Natural resource safety is a concern we should all be thinking of every time we go shooting. Preserving what is natural is important to all of us and we should not be the cause of ruining even a small part of it.
- No targets on trees, stumps or logs! Again, we say this because it’s important. Damage to natural things, living or not, is turning heads and fingers are pointed at target shooters. We should not play any part of injuring or killing trees, brush or destroying materials or natural features in the forest. Let nature be and run its own course, but don’t aid in the destruction of our natural resources.
- Sign Damage! Signs in the forest may not be a natural feature, however, they are something everyone sees, and they serve a valuable purpose. A huge waist of our taxpayer money is spent on replacing signs caused by vandalism. The most common type of vandalism is bullet holes. Bad reflection on gun owners! Never… Never shoot signs in the woods. It is ruining our reputation, destroying all that we work to improve and steals taxpayers’ dollars away from important projects and maintenance.

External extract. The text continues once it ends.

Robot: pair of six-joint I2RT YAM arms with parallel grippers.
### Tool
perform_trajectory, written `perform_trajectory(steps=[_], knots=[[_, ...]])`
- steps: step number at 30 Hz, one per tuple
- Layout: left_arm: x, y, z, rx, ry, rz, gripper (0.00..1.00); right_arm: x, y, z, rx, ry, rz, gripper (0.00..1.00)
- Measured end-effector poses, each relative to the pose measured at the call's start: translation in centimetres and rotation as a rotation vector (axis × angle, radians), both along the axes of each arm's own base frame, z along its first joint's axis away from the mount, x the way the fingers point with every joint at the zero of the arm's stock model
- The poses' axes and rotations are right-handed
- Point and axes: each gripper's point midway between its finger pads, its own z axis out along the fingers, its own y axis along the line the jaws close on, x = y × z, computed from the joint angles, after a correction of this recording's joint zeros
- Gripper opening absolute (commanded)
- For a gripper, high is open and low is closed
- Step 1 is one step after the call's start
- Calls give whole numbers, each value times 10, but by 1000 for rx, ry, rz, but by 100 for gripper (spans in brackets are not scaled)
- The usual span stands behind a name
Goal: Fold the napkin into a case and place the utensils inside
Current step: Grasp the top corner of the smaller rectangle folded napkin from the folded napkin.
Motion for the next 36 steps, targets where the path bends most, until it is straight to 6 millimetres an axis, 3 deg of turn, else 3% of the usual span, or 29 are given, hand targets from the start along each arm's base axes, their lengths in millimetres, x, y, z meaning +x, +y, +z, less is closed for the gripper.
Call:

- Pride and respect for our public lands! Leaving the land in its natural state, like you were never there, is showing your respect and stewardship. Removal of spent casings, hulls, used targets, wood stands and trash is required in the rules. Leaving it clean is something you will be proud of.
Choose your shooting place wisely and use all safety measures outlined above. Share this information with friends and encourage safe shooting on public lands! It’s how we save, improve and preserve recreational target shooting on public lands!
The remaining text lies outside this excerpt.